═══ Extracted entries ═══
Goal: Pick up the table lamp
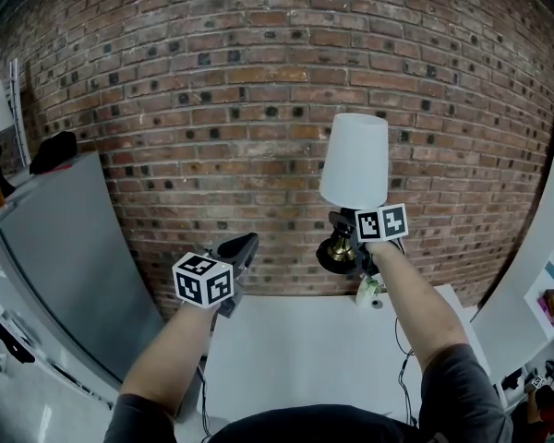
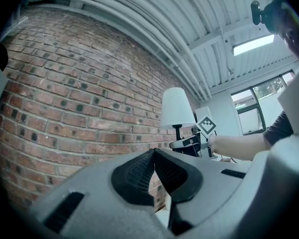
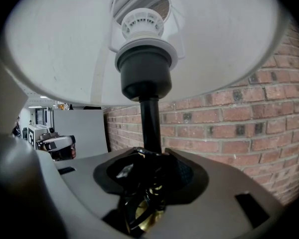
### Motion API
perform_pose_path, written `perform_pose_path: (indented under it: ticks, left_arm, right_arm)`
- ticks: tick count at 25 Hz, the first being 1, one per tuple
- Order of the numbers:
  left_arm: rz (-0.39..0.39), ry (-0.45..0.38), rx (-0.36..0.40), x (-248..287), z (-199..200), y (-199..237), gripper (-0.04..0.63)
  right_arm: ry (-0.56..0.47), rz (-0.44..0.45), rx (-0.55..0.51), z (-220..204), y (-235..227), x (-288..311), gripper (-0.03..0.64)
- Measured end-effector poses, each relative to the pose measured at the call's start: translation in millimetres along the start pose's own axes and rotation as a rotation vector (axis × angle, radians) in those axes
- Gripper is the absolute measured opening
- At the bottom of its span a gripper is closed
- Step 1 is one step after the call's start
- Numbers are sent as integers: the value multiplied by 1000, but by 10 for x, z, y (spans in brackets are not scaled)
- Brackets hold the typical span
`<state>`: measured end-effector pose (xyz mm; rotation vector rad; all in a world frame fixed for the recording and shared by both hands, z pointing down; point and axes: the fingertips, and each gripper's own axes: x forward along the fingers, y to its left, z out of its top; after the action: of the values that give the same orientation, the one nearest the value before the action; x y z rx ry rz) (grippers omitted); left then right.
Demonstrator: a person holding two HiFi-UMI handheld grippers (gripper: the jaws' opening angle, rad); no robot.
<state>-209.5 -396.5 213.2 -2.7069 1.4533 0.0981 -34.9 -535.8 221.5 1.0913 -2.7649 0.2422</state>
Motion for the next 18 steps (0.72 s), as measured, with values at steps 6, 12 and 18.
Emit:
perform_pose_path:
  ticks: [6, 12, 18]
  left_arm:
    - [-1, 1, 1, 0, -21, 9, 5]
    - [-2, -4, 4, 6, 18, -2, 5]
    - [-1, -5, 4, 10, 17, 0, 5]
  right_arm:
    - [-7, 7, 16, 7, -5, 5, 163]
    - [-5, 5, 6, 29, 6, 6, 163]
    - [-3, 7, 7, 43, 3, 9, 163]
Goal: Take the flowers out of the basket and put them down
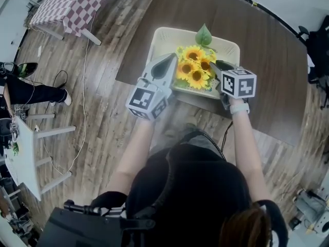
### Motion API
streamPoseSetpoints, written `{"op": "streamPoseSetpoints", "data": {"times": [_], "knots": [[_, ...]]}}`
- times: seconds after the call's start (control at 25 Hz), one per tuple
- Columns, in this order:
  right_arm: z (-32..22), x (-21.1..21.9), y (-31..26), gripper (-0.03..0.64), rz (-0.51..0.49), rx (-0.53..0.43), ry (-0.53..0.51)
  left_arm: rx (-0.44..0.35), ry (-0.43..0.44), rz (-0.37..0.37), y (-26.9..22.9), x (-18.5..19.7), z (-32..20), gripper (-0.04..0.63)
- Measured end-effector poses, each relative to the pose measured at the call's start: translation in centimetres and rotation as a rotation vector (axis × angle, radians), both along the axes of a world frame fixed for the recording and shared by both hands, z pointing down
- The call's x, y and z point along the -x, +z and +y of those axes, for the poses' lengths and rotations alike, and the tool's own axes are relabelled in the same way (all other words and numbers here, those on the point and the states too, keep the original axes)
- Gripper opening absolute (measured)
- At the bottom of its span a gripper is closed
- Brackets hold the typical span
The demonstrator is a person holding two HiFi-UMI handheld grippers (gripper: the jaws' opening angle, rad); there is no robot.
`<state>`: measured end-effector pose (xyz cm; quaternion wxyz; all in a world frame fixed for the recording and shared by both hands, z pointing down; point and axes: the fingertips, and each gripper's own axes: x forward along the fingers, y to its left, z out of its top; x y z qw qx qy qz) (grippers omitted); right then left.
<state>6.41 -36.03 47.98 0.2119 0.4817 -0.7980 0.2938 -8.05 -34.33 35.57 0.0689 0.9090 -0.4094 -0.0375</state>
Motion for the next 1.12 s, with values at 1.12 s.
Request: {"op": "streamPoseSetpoints", "data": {"times": [1.12], "knots": [[-0.4,1.9,1.6,0.058,-0.262,0.216,-0.129,0.109,0.069,-0.07,1.7,-1.2,-2.8,0.0]]}}
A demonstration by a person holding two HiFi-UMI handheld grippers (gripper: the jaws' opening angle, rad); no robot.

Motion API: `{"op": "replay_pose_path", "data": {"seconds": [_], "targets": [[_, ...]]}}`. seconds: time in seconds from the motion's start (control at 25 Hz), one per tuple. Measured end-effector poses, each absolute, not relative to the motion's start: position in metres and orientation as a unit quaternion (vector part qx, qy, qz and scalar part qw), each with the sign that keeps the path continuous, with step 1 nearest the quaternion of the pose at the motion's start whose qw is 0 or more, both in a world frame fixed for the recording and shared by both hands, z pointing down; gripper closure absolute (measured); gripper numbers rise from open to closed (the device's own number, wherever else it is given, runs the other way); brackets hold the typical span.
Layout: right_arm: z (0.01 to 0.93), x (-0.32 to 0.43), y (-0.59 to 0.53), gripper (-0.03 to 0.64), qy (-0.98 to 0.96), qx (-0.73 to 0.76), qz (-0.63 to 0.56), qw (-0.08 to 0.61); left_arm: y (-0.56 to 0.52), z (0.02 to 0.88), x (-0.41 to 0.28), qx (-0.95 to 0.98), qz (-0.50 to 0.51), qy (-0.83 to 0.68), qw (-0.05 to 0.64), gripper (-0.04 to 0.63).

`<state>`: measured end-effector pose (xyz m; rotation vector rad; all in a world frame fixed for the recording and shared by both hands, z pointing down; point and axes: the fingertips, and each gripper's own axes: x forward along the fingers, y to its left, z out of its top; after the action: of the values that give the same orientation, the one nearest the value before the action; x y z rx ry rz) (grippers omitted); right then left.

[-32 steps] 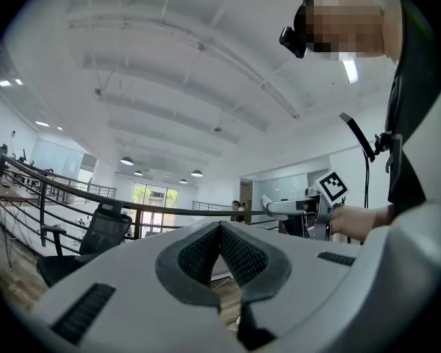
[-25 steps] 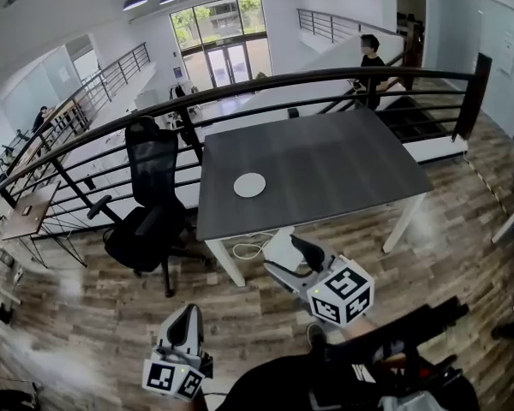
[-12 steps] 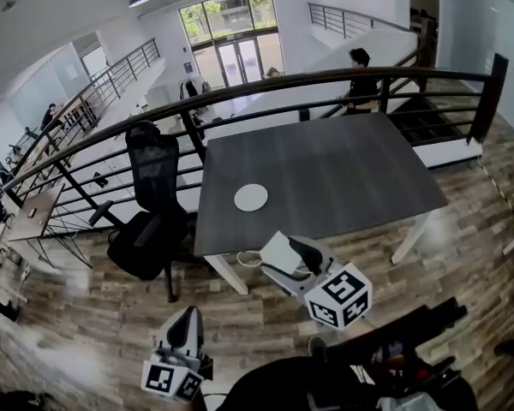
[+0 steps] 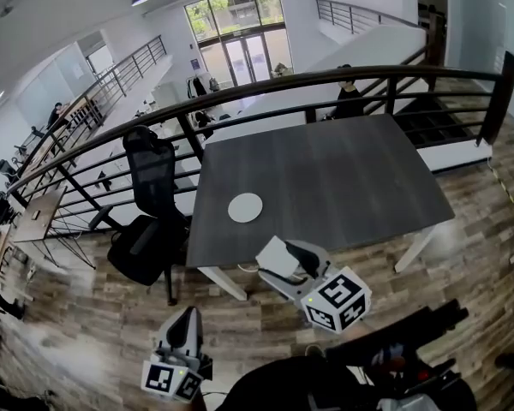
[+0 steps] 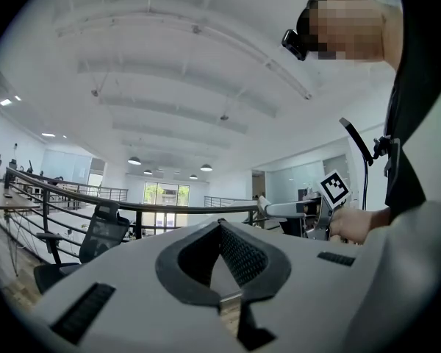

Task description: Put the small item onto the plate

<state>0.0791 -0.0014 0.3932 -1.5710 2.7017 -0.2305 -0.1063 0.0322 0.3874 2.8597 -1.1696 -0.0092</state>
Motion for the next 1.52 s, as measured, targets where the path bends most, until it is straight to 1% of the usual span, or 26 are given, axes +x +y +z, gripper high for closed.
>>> {"op": "replay_pose_path", "data": {"seconds": [0.28,0.8,1.0,1.4,1.52], "targets": [[0.402,0.121,-0.020,0.307,0.865,-0.495,-0.078,0.008,0.015,0.393,-0.063,0.922,0.009,-0.387,0.029,0.591],[0.406,0.133,-0.035,0.307,0.862,-0.498,-0.095,0.011,-0.003,0.396,-0.041,0.928,0.023,-0.370,0.043,0.591],[0.413,0.123,-0.061,0.307,0.853,-0.512,-0.098,0.007,-0.038,0.407,-0.048,0.937,0.023,-0.347,0.042,0.591],[0.402,0.090,-0.105,0.307,0.827,-0.557,-0.084,0.001,-0.102,0.404,-0.087,0.953,0.013,-0.300,0.037,0.591],[0.394,0.080,-0.111,0.307,0.818,-0.570,-0.080,0.000,-0.112,0.392,-0.093,0.961,-0.017,-0.274,0.042,0.591]]}}
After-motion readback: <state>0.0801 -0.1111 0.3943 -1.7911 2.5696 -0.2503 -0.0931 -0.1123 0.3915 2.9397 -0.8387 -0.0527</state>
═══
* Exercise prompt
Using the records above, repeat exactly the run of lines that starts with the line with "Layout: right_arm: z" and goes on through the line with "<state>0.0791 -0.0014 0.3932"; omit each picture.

* Final answer
Layout: right_arm: z (0.01 to 0.93), x (-0.32 to 0.43), y (-0.59 to 0.53), gripper (-0.03 to 0.64), qy (-0.98 to 0.96), qx (-0.73 to 0.76), qz (-0.63 to 0.56), qw (-0.08 to 0.61); left_arm: y (-0.56 to 0.52), z (0.02 to 0.88), x (-0.41 to 0.28), qx (-0.95 to 0.98), qz (-0.50 to 0.51), qy (-0.83 to 0.68), qw (-0.05 to 0.64), gripper (-0.04 to 0.63).

`<state>`: measured end-effector pose (xyz m; rotation vector rad; all in a world frame fixed for the recording and shared by both hands, z pointing down; point and axes: the fingertips, and each gripper's own axes: x forward along the fingers, y to its left, z out of its top; after the action: of the values that give the same orientation, the one nearest the value before the action; x y z rx ry rz) (grippers omitted); right then left.

[-32 steps] 
[-25 steps] 
[-12 steps] 
[+0 steps] 
[+0 steps] 

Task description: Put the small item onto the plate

<state>0.0791 -0.0014 0.3932 -1.5710 2.7017 -0.2305 -0.1063 0.0322 0.3874 2.8597 -1.1696 -0.0092</state>

The exercise requires no further answer.